Work to complete >>
Leave every picture out and return the rest of the listing verbatim.

Data extracts >>
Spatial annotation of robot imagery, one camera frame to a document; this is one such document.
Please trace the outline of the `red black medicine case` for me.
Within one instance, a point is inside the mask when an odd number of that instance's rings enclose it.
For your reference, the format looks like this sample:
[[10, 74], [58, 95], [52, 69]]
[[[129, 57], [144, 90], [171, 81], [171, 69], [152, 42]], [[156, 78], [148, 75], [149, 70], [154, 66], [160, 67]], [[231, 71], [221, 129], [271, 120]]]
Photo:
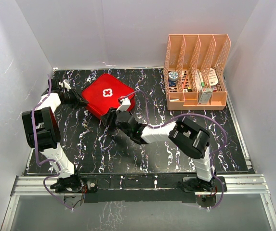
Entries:
[[119, 98], [129, 95], [134, 90], [110, 74], [103, 74], [85, 88], [81, 96], [88, 104], [86, 109], [96, 118], [101, 119], [110, 108], [119, 107]]

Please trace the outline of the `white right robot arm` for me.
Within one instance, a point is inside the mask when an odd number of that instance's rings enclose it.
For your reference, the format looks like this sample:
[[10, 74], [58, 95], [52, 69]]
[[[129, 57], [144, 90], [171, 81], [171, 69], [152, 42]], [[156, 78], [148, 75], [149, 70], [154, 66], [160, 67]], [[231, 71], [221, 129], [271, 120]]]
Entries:
[[188, 185], [181, 184], [188, 191], [209, 191], [215, 187], [214, 167], [210, 163], [210, 133], [190, 120], [179, 115], [165, 125], [151, 125], [138, 122], [128, 111], [131, 101], [121, 98], [119, 107], [111, 107], [100, 117], [104, 126], [118, 128], [134, 143], [151, 144], [154, 142], [173, 142], [186, 156], [193, 159], [197, 178], [190, 180]]

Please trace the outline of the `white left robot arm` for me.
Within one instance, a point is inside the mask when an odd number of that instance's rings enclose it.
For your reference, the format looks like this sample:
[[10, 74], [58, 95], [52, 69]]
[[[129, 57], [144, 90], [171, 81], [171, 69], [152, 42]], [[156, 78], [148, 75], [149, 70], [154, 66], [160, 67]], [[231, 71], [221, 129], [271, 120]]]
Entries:
[[48, 162], [56, 172], [58, 180], [51, 189], [57, 193], [79, 192], [83, 187], [83, 180], [60, 144], [61, 134], [54, 112], [60, 105], [79, 109], [87, 104], [88, 101], [70, 86], [68, 80], [50, 78], [48, 88], [37, 105], [22, 113], [26, 140], [30, 148], [35, 150], [36, 163], [41, 166]]

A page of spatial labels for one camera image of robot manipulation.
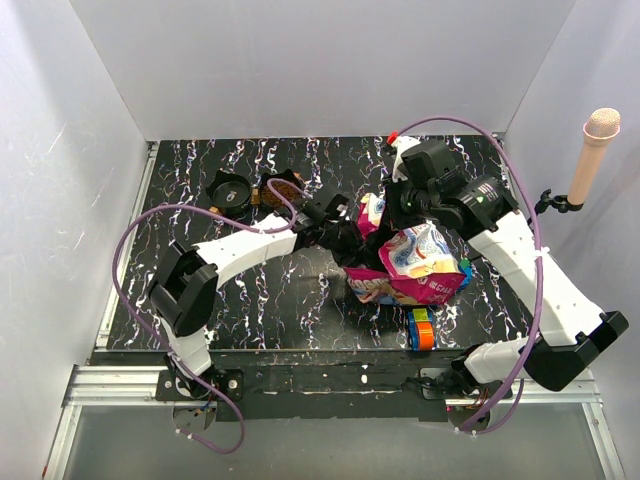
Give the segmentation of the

Output of the exercise >>
Spatial annotation of robot imagery, one camera frame to a document; this is one such document.
Please trace the outline of the `red black medicine case` for me.
Within one instance, a point is inside the mask when an odd number of that instance's rings enclose it.
For your reference, the format looks like this sample:
[[10, 74], [58, 95], [52, 69]]
[[[129, 57], [144, 90], [171, 81], [171, 69], [152, 42]], [[156, 78], [148, 75], [149, 70], [154, 66], [160, 67]], [[231, 71], [221, 129], [271, 120]]]
Photo:
Entries:
[[119, 98], [129, 95], [134, 90], [110, 74], [103, 74], [85, 88], [81, 96], [88, 104], [86, 109], [96, 118], [101, 119], [110, 108], [119, 107]]

Please trace the outline of the `white right robot arm` for me.
Within one instance, a point is inside the mask when an odd number of that instance's rings enclose it.
For your reference, the format looks like this sample:
[[10, 74], [58, 95], [52, 69]]
[[[129, 57], [144, 90], [171, 81], [171, 69], [152, 42]], [[156, 78], [148, 75], [149, 70], [154, 66], [160, 67]], [[231, 71], [221, 129], [271, 120]]]
Entries:
[[188, 185], [181, 184], [188, 191], [209, 191], [215, 187], [214, 167], [210, 163], [210, 133], [190, 120], [179, 115], [165, 125], [151, 125], [138, 122], [128, 111], [131, 101], [121, 98], [119, 107], [111, 107], [100, 117], [104, 126], [118, 128], [134, 143], [151, 144], [154, 142], [173, 142], [186, 156], [193, 159], [197, 178], [190, 180]]

Please trace the outline of the `white left robot arm` for me.
Within one instance, a point is inside the mask when an odd number of that instance's rings enclose it.
For your reference, the format looks like this sample:
[[10, 74], [58, 95], [52, 69]]
[[[129, 57], [144, 90], [171, 81], [171, 69], [152, 42]], [[156, 78], [148, 75], [149, 70], [154, 66], [160, 67]], [[231, 71], [221, 129], [271, 120]]]
Entries:
[[48, 162], [56, 172], [58, 180], [51, 189], [57, 193], [79, 192], [83, 187], [83, 180], [60, 144], [61, 134], [54, 112], [60, 105], [79, 109], [87, 104], [88, 101], [70, 86], [68, 80], [50, 78], [48, 88], [37, 105], [22, 113], [26, 140], [30, 148], [35, 150], [36, 163], [41, 166]]

A page of spatial labels for one camera image of robot manipulation.
Give the segmentation of the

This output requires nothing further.